• _WHAT TO DO_:
Could you report every line of the listing below that holds the word "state"?

• _SOURCE DATA_:
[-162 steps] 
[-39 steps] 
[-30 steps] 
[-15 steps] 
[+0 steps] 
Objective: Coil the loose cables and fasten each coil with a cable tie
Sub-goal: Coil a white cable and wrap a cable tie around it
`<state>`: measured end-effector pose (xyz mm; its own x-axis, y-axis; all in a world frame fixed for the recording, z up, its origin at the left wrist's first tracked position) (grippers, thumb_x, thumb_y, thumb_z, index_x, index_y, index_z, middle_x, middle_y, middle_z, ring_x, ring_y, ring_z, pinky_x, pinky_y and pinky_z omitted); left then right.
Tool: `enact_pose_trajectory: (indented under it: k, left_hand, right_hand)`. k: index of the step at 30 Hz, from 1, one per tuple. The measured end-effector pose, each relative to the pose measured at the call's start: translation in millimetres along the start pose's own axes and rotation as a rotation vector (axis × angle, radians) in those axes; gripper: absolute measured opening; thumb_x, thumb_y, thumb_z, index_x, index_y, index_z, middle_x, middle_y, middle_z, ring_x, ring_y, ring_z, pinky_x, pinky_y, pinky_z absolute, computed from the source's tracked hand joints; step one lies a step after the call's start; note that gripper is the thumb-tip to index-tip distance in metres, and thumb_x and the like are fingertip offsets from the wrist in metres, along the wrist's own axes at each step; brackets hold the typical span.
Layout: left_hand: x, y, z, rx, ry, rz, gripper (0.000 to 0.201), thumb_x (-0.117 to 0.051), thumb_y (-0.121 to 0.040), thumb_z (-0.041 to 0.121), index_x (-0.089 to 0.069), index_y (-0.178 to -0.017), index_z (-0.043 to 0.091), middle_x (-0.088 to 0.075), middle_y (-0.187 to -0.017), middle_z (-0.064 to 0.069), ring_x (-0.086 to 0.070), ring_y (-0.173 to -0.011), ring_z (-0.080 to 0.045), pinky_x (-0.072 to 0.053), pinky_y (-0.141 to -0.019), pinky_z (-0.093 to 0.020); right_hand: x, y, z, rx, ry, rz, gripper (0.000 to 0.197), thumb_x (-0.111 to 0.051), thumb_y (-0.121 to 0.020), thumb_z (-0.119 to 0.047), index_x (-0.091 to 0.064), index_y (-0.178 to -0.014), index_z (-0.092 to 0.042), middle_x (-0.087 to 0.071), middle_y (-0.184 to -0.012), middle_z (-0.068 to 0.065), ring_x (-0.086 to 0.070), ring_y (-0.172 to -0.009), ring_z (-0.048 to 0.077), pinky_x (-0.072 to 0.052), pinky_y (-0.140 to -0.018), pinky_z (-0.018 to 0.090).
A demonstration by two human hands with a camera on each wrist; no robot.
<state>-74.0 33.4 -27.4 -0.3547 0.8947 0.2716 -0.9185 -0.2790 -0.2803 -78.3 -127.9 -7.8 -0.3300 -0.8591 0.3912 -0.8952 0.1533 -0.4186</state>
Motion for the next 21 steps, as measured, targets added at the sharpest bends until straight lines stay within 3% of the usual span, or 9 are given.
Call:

• _RESPONSE BOX_:
`<state>`: measured end-effector pose (xyz mm; its own x-axis, y-axis; all in a world frame fixed for the recording, z up, its origin at the left wrist's first tracked position) (grippers, thumb_x, thumb_y, thumb_z, index_x, index_y, index_z, middle_x, middle_y, middle_z, ring_x, ring_y, ring_z, pinky_x, pinky_y and pinky_z omitted); left then right.
<state>-74.0 33.4 -27.4 -0.3547 0.8947 0.2716 -0.9185 -0.2790 -0.2803 -78.3 -127.9 -7.8 -0.3300 -0.8591 0.3912 -0.8952 0.1533 -0.4186</state>

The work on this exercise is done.